Sadra Centre gets money from Iran’s government on the promise of creating mind control weapons and super-soldiers. You may have noticed that in the various conflicts in which Iran is currently engaged in the Middle East, Iran is wielding neither mind control weapons nor super-soldiers. That’s a pretty good measure of how successful Sadra Centre has been so far.
To see Behbahanian’s connections with Sadra Centre in action, just check out this paper that Behbahanian co-authored with Sadra Centre’s Dr Mohsen Oftadehal (محسن افتاده حال/ محسن افتادهحال) and SPND’s Seyed Mohammad Mahdavi (سید محمد مهدوی). Working with one SPND official may be a misfortune; working with two looks like carelessness. We’ll take that as a demonstration that Behbahanian himself is at least affiliated with SPND, if not on their payroll.
Lack of competence.
Note that Behbahanian’s official role on his trips to Geneva is to spy on participate in the UN’s work against biological weapons – meaning bacterial, viral and toxic weapons like anthrax, botulinum and ricin. You would probably assume that the best-qualified representative to do this would be a toxicologist, or at least a medical doctor or biologist.

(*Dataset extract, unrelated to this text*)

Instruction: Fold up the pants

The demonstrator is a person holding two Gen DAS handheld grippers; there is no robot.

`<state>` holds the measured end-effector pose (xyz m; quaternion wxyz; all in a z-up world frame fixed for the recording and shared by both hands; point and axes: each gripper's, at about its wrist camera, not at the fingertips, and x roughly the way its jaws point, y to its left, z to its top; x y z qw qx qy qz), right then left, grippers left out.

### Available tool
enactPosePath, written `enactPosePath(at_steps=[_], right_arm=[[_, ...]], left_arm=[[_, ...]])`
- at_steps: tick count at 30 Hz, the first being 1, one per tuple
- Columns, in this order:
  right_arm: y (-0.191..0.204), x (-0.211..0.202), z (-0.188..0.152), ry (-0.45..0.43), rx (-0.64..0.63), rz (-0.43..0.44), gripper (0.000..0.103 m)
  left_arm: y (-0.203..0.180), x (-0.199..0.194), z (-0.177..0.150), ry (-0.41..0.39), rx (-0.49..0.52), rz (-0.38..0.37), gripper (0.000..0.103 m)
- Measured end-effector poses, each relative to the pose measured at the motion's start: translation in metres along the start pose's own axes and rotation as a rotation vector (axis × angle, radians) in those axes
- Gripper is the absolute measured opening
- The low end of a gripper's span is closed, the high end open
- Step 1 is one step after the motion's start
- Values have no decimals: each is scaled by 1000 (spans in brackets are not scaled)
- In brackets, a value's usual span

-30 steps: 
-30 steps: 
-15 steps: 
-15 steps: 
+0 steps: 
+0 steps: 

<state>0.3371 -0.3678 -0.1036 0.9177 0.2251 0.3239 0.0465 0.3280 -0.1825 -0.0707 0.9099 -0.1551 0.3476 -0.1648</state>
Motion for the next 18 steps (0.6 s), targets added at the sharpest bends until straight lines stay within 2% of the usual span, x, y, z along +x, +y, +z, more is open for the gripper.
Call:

Behbahanian is none of those things. Indeed, take a look at Behbahanian’s online footprint and you’ll see that his scientific credentials are rubbish. He has a PhD from Iran’s Institute for Cognitive Science Studies (ICSS or موسسه آموزش عالی علوم شناختی), which amongst other things is a poorly‑disguised degree farm for untalented members of Iran’s military industries. And Behbahanian’s only peer‑reviewed academic publications are in the fields of pseudoscience and quackery: brain stimulation using electromagnetic fields (spoiler alert: it doesn’t do much) and the effect of Wi-Fi fields on human memory (spoiler alert: there isn’t any).
Picking an untalented and unqualified crony for a lucrative overseas role is a classic SPND move. And that gives us even more confidence that Behbahanian works for SPND.
Anyhow, for any diplomat who has just met a nice Iranian named Shahram Behbahanian at the watercooler in Geneva and happens to look up his name – welcome to our blog. We hope you enjoy our work!